Regiana Araújo Lage1; João Paulo Araújo Fernandes de Queiroz1; Francisco David Nascimento Sousa1;

Edney Giovanni Dias Agra1; Marisa de Alencar Izael1; Regina Valéria da Cunha Dias2,*

1Médicos Veterinários autônomos.

2Professora, Departamento de Ciências Animais, Universidade Federal Rural do Semi-Árido (UFERSA) Mossoró, RN.

RESUMO - O crescimento da prática de vaquejada no município de Mossoró requer um manejo sanitário adequado visando à prevenção de doenças tanto nos criatórios como nos parques. Dessa forma, este trabalho objetivou avaliar a qualidade do manejo sanitário realizado e a notificação sobre a fiscalização sanitária interestadual e em parques de vaquejada do município. Os dados foram obtidos por meio de um inquérito epidemiológico mediante questionário aplicado a 40 proprietários e tratadores, através do qual foi possível observar que o manejo sanitário dessa espécie é bastante deficitário. Tal fato é agravado pela falha fiscalização interestadual e pela ausência de controle sanitário nos locais dos eventos.

INTRODUÇÃO

Atualmente a criação de eqüinos vem ganhando enorme interesse, visto que o cavalo é utilizado em

diferentes formas de atividades, como tração e transporte, em segurança pública e até no tratamento de doenças humanas através da Eqüoterapia (Almeida, 2001). Aliado a isso, o número de animais destinados ao lazer e ao esporte tem aumentado consideravelmente, o que proporciona uma exploração de grande interesse econômico, envolvendo animais de alto valor zootécnico (Lage,

2007).

No município de Mossoró é evidente a presença de vários criatórios eqüestres tendo como finalidade principal o uso destes animais na prática de vaquejadas. Entretanto, o crescimento marcante dessa atividade requer cuidados no manejo sanitário destes animais, tendo em vista a prevenção de doenças como anemia infecciosa eqüina, leptospirose, tétano e raiva, entre outras, tanto nos criatórios como nos parques de vaquejada.

A anemia infecciosa eqüina (AIE) é uma enfermidade cosmopolita, causada por um vírus do gênero Lentivirus da família Retroviridae e acomete os eqüídeos (Issel & Coggins, 1979; Clabough, 1990; Cook et al., 2001). A AIE é um grande obstáculo para o desenvolvimento da eqüideocultura, por ser uma doença transmissível e incurável, acarretando prejuízos aos proprietários que necessitam do trabalho desses animais e aos criadores interessados na melhoria das raças, além de impedir o acesso ao mercado internacional (Almeida et al., 2006). O diagnóstico laboratorial é de fundamental importância para detecção dos portadores da doença, que, de acordo com a legislação (Brasil, 2004) devem ser sacrificados, promovendo o saneamento dos rebanhos. Na região nordeste poucos estudos foram realizados sobre a situação da AIE, entretanto Carvalho Júnior (1998) relatou uma prevalência de 3,36%.
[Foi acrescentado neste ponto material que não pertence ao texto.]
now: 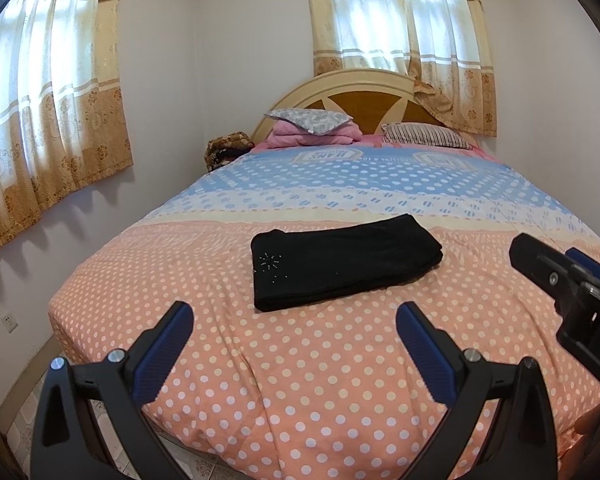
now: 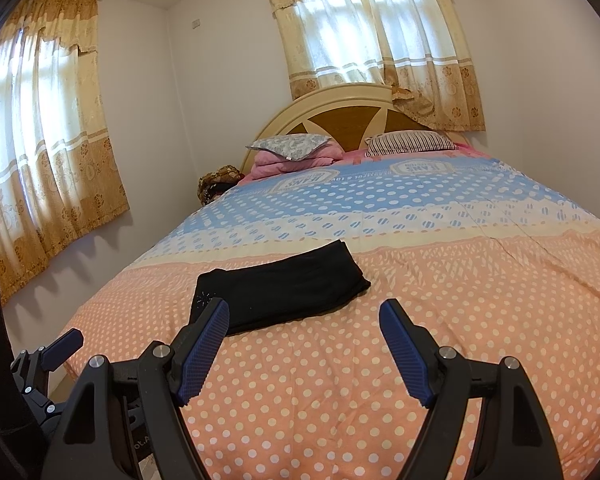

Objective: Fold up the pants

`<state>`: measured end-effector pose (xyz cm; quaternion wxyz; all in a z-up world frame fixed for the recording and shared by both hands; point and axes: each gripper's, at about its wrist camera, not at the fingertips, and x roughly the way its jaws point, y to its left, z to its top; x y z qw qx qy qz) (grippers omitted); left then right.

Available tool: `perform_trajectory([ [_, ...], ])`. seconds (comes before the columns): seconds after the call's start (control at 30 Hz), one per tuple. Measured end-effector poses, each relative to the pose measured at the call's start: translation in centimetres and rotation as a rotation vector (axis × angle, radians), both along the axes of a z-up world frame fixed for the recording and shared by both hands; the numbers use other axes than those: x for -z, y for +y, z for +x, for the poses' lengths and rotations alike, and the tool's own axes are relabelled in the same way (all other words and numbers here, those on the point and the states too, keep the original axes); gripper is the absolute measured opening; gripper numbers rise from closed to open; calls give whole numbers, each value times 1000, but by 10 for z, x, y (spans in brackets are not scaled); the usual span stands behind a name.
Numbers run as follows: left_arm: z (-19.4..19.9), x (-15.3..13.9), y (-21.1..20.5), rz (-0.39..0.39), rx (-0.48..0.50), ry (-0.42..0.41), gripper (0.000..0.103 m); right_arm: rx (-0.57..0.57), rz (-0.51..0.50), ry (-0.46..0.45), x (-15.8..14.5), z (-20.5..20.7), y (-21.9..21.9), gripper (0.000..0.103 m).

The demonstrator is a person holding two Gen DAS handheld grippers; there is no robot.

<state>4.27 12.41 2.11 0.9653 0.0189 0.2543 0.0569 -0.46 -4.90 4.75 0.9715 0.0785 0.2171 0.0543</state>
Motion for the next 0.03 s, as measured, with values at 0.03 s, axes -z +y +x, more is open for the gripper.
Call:
perform_trajectory([
  [0.03,1,0,-1,-3,4,3,103,0,0,1,0,0,0,79],
])
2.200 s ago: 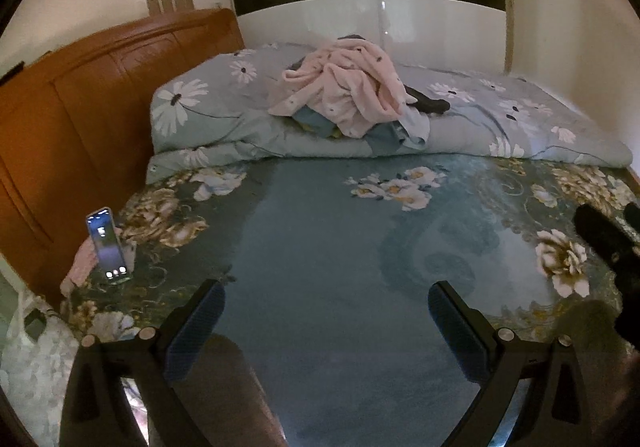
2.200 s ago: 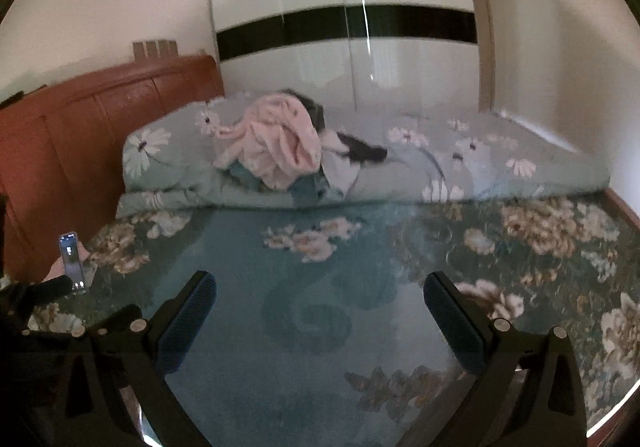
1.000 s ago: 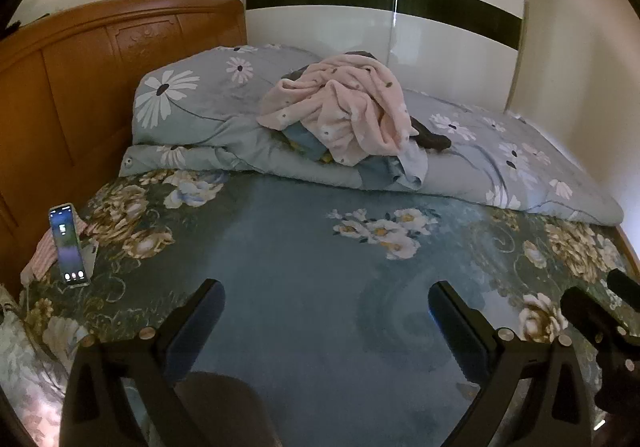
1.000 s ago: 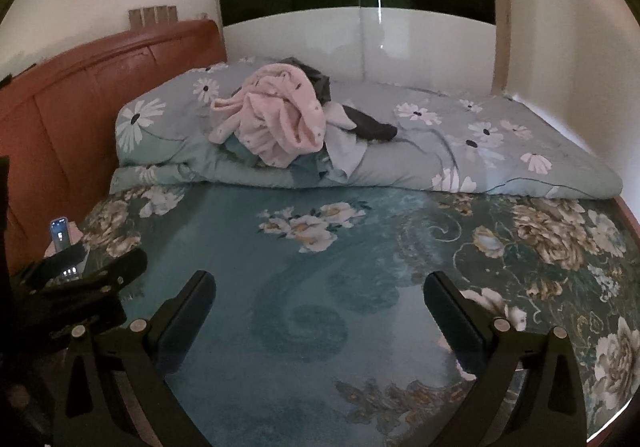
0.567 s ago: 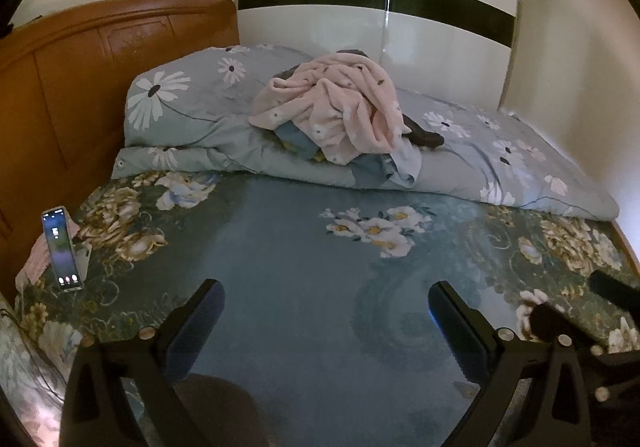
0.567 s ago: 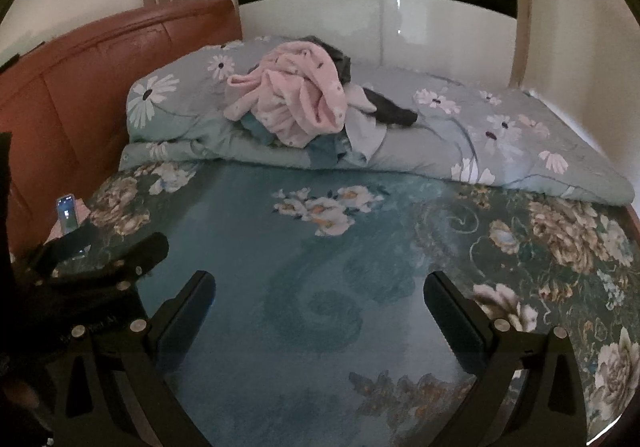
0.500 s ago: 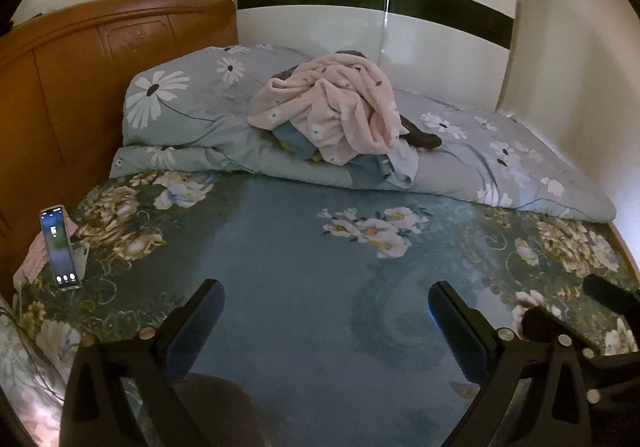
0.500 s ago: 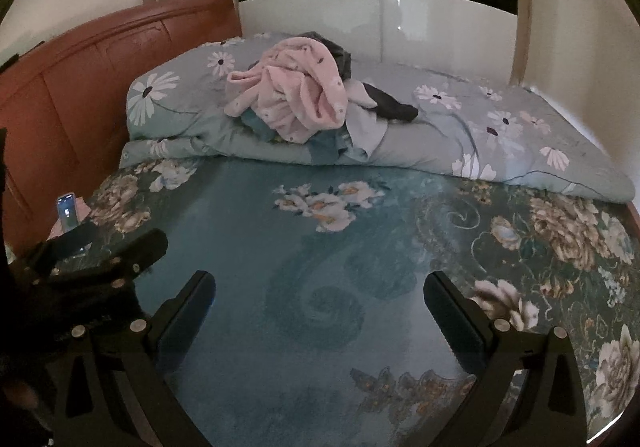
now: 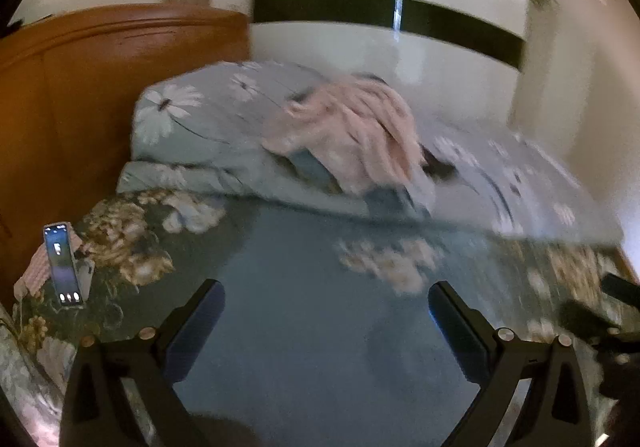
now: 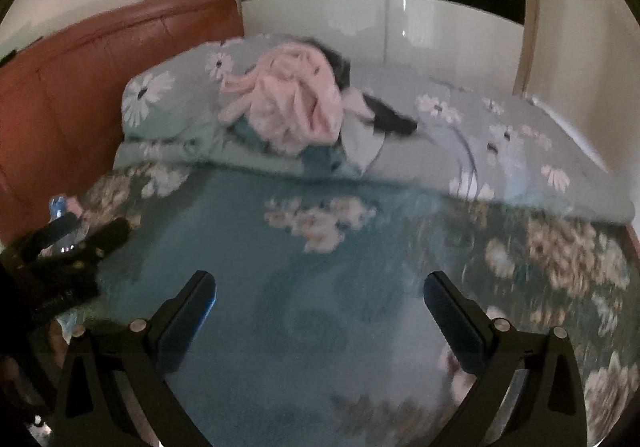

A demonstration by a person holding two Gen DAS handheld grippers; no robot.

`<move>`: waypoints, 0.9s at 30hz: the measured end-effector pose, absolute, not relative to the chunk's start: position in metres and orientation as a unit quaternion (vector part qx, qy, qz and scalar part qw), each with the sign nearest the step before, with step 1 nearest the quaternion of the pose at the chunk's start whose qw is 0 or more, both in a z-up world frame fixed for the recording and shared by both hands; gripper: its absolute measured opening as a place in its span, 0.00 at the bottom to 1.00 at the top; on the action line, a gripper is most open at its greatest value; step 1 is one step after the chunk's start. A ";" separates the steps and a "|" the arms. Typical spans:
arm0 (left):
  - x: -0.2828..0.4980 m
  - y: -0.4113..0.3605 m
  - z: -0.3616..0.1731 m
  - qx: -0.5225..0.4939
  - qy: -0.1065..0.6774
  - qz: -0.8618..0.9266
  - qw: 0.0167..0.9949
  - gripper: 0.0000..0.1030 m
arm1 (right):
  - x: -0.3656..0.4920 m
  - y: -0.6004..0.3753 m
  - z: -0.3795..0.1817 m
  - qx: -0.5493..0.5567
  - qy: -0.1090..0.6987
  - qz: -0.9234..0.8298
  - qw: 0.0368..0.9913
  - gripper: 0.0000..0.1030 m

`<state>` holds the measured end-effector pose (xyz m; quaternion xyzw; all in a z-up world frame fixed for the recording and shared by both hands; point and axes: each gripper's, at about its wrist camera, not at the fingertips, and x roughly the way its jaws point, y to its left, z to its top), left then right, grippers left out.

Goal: Fold clothes
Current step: 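Move both grippers toward the clothes pile on the duvet, then grasp the pink fleece garment with the right gripper and lift it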

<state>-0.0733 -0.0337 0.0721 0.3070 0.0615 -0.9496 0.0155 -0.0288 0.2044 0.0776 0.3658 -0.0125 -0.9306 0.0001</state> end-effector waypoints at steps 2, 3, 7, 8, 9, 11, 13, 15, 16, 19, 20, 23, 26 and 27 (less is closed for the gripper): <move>-0.091 -0.048 0.077 0.297 0.091 -0.950 0.027 1.00 | -0.052 0.212 0.090 0.349 -0.013 -0.937 0.006 1.00; -0.100 -0.058 0.078 0.294 0.112 -0.949 0.029 1.00 | -0.063 0.217 0.093 0.345 -0.021 -0.938 0.009 1.00; -0.133 -0.085 0.073 0.290 0.168 -0.942 0.025 1.00 | -0.112 0.225 0.093 0.351 -0.053 -0.935 0.004 1.00; -0.140 -0.088 0.068 0.291 0.175 -0.940 0.024 1.00 | -0.125 0.225 0.091 0.354 -0.056 -0.934 0.004 1.00; -0.147 -0.091 0.062 0.292 0.182 -0.939 0.024 1.00 | -0.138 0.225 0.089 0.357 -0.059 -0.932 0.004 1.00; -0.158 -0.092 0.050 0.300 0.196 -0.934 0.018 1.00 | -0.166 0.217 0.083 0.368 -0.053 -0.928 0.019 1.00; -0.173 -0.093 0.033 0.320 0.211 -0.924 0.005 1.00 | -0.190 0.211 0.079 0.377 -0.041 -0.925 0.041 1.00; -0.185 -0.088 0.019 0.327 0.193 -0.925 0.016 1.00 | -0.227 0.196 0.074 0.399 -0.012 -0.915 0.065 1.00; -0.189 -0.084 0.015 0.326 0.179 -0.928 0.025 1.00 | -0.240 0.193 0.074 0.398 -0.002 -0.915 0.066 1.00; -0.201 -0.077 0.000 0.317 0.139 -0.937 0.052 1.00 | -0.280 0.182 0.074 0.393 0.028 -0.917 0.067 1.00; -0.205 -0.076 -0.005 0.316 0.137 -0.937 0.055 1.00 | -0.296 0.179 0.075 0.388 0.037 -0.918 0.066 1.00; -0.212 -0.077 -0.023 0.319 0.135 -0.936 0.065 1.00 | -0.343 0.180 0.076 0.380 0.044 -0.923 0.051 1.00; -0.213 -0.076 -0.046 0.322 0.109 -0.936 0.096 1.00 | -0.390 0.186 0.071 0.388 0.030 -0.921 0.032 1.00; -0.212 -0.076 -0.053 0.322 0.099 -0.935 0.106 1.00 | -0.404 0.187 0.069 0.393 0.027 -0.919 0.024 1.00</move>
A Leptospirose é uma zoonose bacteriana prevalente em todo o mundo. É causada por espiroquetas da espécie Leptospira interrogans, que apresentam mais de 212 sorovares, agrupados em 23 sorogrupos. Este agente pode afetar animais domésticos, selvagens e humanos, representando, portanto, um importante problema de saúde pública (Barwick ET al., 1997). Pescador et al. (2004) sugerem a leptospirose como causa de problemas reprodutivos também na espécie eqüina. Nessa espécie constitui importante causa de abortos (usualmente ao 6º mês de gestação), nascimento de animais fracos ou prematuros, natimortos e mortalidade neonatal.

Febre, icterícia, problemas oculares e morte por nefrite intersticial têm também sido observadas

(Riet-Correa & Lemos, 2001). O tétano é uma doença infecciosa altamente fatal, causada por toxinas produzidas pelo Clostridium tetani e caracteriza-se por rigidez muscular e morte por parada respiratória ou convulsões, sendo os eqüinos a espécie mais suscetível (Radostits et al., 2002). Trata-se de uma enfermidade de distribuição cosmopolita, sendo mais comum em áreas de cultivo

intenso. Solos intensamente contaminados por matérias fecais contêm elevadas concentrações de esporos de C. tetani. Raposo (2001) afirma que a ocorrência da infecção tetânica no homem e nos

eqüinos é maior nas regiões mais quentes dos vários continentes. Sua ocorrência está também associada às práticas de manejo que submetem vários animais às mesmas condições de contaminação como castrações, colocação de brincos ou vacinações (Nakazato & Brum, 1998).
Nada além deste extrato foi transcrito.